Есть разные исполнители. Дирижер Г. Рождественский может при желании сделать дописку или даже вариант целой части симфонии, который по темпу и динамике смонтируется с предыдущим. В то же время вспоминается случай, правда, редчайший, когда при записи кантаты Брамса один из дирижеров сделал три варианта, и каждый из них отличался от другого почти на две минуты.

С окончательно смонтированного оригинала звукорежиссер делает копию для производства, ему представляется еще одна, на этот раз последняя возможность «приложить руку» к своему детищу – фонограмме, скорректировать, окончательно отшлифовать ее звучание.

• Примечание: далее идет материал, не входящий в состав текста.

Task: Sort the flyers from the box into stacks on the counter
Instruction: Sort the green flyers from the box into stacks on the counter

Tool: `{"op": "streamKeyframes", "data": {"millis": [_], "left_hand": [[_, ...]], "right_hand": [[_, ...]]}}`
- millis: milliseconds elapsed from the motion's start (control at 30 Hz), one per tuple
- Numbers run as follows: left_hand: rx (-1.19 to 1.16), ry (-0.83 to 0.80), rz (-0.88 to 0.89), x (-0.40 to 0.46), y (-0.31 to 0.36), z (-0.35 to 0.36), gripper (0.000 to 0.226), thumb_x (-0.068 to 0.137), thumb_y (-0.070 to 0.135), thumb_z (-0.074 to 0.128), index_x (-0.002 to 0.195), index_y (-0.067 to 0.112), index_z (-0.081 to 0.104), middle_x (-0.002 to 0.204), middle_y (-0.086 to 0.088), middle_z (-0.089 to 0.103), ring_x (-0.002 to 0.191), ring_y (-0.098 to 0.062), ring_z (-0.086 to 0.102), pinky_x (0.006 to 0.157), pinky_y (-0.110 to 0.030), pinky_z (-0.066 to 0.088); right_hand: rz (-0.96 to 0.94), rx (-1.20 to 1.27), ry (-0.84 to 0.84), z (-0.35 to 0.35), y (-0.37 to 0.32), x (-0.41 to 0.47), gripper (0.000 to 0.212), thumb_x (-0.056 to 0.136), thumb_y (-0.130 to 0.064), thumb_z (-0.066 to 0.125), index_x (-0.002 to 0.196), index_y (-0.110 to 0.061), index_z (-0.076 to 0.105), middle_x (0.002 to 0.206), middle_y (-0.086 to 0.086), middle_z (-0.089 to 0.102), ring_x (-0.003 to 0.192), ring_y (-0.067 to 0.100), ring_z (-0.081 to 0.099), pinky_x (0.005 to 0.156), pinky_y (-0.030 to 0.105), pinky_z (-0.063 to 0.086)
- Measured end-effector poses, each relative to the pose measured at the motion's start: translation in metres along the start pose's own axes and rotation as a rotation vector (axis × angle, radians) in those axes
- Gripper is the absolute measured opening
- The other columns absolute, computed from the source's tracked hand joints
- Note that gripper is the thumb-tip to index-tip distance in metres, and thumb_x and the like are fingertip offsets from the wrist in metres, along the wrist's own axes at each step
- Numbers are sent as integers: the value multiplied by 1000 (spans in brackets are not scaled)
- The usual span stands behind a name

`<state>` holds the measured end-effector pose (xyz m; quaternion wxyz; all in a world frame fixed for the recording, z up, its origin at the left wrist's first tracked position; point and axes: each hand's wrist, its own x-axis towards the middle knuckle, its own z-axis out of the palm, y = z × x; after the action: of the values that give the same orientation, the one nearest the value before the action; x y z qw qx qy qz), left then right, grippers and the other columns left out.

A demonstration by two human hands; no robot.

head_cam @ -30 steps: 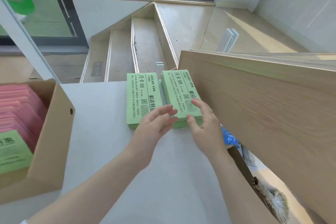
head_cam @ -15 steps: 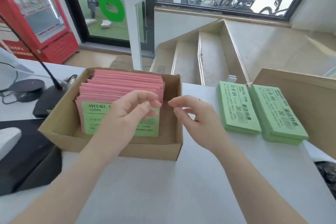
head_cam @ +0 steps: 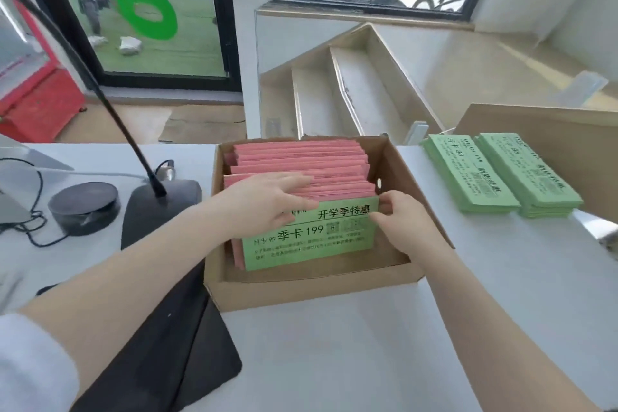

Фонограмма переписывается на медный диск, уходит на Московский опытный завод в гальваническую обработку для производства матриц, с которых прессуются пластинки, но она живет и другой жизнью – звучит по радио и телевидению, на компакт-кассетах.

Творческий процесс создания грампластинки закончен. Ее содержание – замысел автора, интерпретация исполнителей, весь художественный заряд произведения принесут слушателю радость общения с высоким искусством только в том случае, если звукорежиссер, на ответственности которого эта главная задача, отдаст все свои силы, способности и знания созданию этой новой формы постоянного существования музыки во времени. Поэтому на обложках дисков, выпускаемых всеми крупными фирмами мира, указывают имена их создателей – звукорежиссеров.